◆ ACTION ITEM
Scan the material for the word "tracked", then return every line where it appears.

◆ EXERCISE INPUTS
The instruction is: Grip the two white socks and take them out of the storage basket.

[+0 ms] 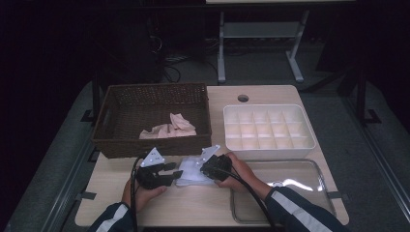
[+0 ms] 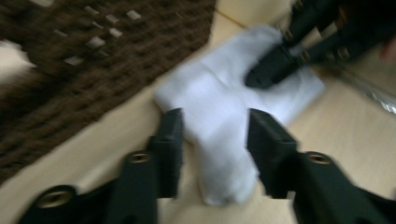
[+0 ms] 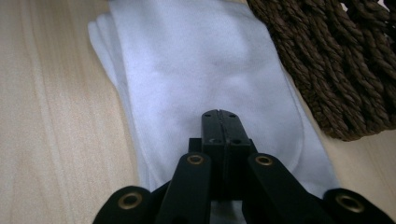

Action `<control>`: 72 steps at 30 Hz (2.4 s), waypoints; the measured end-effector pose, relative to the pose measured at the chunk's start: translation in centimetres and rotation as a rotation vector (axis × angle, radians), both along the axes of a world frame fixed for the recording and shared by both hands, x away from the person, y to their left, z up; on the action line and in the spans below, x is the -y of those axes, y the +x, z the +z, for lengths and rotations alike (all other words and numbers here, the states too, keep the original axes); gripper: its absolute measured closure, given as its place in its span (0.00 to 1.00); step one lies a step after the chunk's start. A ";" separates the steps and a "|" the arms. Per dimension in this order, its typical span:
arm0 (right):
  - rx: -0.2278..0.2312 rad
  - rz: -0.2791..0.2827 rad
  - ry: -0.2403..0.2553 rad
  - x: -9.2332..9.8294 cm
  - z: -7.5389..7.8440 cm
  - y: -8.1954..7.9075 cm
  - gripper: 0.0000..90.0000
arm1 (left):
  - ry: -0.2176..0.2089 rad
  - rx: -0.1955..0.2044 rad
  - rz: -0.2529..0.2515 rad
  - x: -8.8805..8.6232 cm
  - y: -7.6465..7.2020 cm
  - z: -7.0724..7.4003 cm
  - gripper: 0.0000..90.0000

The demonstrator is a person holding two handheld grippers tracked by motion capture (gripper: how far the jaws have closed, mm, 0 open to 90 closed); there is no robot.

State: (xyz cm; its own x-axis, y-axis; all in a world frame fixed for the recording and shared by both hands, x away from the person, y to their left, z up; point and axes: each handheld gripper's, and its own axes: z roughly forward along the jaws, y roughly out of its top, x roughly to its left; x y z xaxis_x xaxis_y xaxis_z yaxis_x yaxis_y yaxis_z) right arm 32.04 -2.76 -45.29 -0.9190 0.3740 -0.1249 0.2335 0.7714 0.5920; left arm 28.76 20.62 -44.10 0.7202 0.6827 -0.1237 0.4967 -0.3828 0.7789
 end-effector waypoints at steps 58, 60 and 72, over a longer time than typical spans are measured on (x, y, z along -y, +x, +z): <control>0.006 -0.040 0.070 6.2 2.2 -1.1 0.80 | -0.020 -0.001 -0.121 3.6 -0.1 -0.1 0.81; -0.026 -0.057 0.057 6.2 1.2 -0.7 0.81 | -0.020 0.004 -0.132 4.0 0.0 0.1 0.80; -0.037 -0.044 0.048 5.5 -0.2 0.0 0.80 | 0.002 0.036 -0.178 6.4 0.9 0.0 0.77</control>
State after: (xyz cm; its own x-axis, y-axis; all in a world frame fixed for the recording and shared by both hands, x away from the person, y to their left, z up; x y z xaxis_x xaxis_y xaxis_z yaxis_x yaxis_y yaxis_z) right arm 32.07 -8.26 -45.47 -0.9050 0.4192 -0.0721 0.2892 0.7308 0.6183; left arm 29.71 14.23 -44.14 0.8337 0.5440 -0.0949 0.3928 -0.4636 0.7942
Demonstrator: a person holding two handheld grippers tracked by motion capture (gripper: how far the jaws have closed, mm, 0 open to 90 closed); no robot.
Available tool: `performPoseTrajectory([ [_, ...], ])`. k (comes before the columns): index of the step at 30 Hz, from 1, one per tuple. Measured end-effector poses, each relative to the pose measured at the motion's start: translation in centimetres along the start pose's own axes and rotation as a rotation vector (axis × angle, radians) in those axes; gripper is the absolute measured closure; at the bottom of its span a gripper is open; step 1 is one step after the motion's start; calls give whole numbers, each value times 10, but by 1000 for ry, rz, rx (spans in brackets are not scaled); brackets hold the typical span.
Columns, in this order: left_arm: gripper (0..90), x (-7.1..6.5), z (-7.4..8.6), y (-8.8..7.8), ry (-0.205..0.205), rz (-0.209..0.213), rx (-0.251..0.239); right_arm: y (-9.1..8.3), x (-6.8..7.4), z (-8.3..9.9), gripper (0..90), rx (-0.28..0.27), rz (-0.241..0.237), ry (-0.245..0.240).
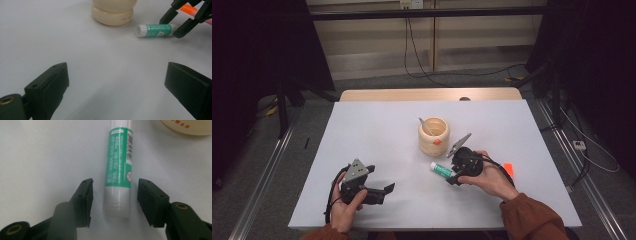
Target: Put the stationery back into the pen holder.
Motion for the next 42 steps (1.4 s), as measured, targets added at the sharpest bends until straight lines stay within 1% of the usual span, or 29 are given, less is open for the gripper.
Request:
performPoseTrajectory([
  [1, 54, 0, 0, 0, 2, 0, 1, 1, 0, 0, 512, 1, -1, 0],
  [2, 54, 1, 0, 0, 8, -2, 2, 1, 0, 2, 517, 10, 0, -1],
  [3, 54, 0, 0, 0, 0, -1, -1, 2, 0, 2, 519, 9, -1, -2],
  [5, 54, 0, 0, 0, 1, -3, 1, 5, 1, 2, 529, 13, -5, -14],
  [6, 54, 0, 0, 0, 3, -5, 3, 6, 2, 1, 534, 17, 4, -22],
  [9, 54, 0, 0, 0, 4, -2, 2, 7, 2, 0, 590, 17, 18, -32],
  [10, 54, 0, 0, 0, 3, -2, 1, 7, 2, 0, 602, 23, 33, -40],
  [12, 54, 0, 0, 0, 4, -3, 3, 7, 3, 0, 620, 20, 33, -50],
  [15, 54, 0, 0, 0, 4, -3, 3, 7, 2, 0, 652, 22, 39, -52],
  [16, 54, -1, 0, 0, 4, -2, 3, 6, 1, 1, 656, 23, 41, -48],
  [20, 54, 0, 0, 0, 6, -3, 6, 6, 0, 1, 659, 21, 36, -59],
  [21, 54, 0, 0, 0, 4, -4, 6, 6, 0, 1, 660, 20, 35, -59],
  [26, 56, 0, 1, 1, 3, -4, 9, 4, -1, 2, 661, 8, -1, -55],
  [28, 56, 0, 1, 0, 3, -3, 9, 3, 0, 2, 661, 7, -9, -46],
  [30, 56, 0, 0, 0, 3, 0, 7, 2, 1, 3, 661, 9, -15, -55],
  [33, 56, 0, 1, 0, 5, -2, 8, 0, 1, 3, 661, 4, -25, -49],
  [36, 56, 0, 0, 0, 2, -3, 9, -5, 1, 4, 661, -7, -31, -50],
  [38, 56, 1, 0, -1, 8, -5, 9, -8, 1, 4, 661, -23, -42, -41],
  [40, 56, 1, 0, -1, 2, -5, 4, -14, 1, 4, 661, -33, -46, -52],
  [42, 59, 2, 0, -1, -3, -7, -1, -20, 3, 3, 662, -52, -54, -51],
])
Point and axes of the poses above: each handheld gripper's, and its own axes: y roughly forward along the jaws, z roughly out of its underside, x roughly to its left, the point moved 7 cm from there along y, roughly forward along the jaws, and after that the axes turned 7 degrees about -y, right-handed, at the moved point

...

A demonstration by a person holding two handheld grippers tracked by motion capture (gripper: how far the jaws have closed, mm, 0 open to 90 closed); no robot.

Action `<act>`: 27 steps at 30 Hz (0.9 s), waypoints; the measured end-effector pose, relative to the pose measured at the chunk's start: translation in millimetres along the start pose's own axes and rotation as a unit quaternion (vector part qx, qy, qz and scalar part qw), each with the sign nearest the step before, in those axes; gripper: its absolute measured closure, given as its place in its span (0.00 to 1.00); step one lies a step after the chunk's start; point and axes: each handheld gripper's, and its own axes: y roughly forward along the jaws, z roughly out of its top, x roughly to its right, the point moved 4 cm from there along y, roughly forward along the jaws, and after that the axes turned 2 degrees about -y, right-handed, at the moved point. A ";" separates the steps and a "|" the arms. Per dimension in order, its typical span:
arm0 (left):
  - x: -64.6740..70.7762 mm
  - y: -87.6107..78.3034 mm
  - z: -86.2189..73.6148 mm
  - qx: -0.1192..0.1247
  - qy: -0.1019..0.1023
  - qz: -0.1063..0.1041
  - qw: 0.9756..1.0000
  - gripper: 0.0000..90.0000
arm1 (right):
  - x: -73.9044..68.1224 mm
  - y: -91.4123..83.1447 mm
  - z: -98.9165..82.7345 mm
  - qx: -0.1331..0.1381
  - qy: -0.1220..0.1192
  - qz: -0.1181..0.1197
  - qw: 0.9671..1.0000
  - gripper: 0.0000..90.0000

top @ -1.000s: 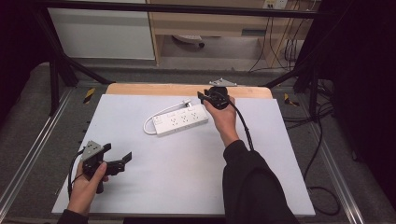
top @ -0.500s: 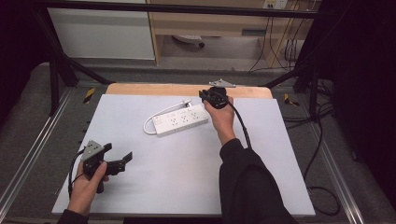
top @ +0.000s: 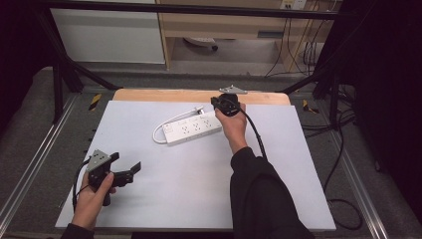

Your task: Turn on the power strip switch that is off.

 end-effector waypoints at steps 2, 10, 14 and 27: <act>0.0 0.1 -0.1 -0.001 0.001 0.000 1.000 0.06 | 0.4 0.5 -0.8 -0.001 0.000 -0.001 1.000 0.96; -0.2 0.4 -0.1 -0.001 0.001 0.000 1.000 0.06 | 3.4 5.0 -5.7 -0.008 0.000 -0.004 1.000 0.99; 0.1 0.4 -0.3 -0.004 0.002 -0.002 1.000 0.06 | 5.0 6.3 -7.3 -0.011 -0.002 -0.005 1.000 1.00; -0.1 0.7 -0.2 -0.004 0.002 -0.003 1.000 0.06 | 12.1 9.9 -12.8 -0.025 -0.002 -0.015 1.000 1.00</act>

◆ REPLY
The demonstrator is a person holding two handheld grippers tracked by motion capture (gripper: how far the jaws have closed, mm, 0 open to 90 closed); there is no robot.
Demonstrator: a person holding two handheld grippers tracked by motion capture (gripper: how far the jaws have closed, mm, 0 open to 90 closed); no robot.
A demonstration by a person holding two handheld grippers tracked by motion capture (gripper: how far the jaws have closed, mm, 0 open to 90 closed); no robot.

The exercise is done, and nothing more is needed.